Print, from the listing below, the lines starting at the line containing "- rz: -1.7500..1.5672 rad" and ending at the line containing "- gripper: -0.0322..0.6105", exactly as they stand, and print nothing else.

** Entries supplied **
=-=-=-=-=

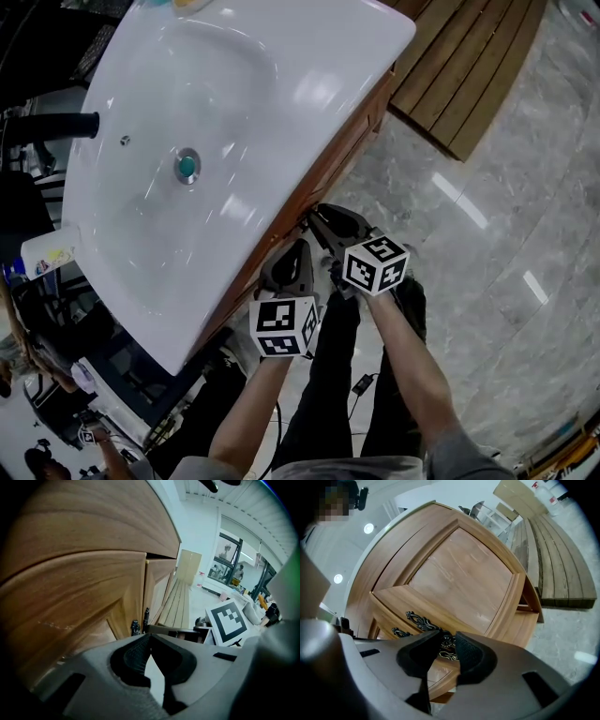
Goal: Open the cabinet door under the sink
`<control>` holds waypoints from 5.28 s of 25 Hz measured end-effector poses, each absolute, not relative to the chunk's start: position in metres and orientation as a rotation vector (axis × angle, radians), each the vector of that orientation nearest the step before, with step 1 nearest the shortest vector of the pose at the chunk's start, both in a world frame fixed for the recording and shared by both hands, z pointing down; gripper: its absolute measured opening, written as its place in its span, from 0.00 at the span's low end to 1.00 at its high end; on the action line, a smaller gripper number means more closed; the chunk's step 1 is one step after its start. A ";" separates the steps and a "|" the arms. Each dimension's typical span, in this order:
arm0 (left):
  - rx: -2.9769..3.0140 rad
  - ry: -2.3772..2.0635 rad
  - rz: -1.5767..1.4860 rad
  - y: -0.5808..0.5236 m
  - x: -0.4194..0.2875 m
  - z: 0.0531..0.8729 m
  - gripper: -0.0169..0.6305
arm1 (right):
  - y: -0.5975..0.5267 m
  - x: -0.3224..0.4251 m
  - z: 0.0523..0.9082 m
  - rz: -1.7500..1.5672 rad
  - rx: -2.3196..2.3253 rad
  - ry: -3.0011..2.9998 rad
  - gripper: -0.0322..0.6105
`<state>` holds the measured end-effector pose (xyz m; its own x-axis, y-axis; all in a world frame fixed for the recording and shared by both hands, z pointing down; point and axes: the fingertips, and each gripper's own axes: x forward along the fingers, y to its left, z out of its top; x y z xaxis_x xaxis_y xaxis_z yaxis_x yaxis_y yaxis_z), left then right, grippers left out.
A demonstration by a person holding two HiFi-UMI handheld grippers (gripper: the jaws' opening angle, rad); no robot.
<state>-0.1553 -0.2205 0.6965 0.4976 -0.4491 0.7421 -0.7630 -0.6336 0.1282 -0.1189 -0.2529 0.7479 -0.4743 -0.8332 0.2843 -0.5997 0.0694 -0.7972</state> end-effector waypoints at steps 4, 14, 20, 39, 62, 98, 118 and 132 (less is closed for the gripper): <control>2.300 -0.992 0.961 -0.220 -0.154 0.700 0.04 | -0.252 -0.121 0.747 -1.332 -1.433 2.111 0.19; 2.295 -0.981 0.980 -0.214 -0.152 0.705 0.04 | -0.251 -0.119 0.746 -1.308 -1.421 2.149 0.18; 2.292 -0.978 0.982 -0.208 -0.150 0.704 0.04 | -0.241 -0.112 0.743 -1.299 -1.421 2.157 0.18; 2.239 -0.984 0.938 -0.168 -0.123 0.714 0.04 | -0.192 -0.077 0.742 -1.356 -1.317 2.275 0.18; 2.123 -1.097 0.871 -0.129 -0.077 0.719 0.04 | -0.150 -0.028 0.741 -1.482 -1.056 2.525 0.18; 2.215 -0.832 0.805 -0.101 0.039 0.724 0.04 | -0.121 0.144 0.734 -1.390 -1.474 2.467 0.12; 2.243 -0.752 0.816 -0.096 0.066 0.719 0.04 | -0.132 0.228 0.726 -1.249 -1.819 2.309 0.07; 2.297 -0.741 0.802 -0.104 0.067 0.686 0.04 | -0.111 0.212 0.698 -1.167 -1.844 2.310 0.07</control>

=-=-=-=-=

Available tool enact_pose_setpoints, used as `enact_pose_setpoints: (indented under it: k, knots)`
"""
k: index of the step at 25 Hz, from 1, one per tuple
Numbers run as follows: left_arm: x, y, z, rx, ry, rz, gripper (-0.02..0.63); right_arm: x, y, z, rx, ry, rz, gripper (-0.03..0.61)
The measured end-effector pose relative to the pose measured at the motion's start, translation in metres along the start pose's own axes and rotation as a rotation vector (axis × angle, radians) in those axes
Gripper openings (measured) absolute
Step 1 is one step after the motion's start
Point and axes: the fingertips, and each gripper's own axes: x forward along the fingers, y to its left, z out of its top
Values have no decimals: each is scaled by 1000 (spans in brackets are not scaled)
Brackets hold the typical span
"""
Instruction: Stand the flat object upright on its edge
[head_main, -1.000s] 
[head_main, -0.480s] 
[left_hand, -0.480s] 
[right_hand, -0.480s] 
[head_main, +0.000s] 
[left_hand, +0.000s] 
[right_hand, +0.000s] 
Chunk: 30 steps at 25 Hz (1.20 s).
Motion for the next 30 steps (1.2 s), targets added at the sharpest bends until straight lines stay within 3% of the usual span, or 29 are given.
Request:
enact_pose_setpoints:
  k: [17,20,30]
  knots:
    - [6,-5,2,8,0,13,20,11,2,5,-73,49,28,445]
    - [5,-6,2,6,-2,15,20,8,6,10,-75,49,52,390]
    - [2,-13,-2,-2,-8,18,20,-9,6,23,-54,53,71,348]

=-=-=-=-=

** Written solution **
  - rz: -1.7500..1.5672 rad
  - rx: -2.3196..2.3253 rad
  - ry: -3.0011..2.9998 rad
  - gripper: -0.0322..0.6105

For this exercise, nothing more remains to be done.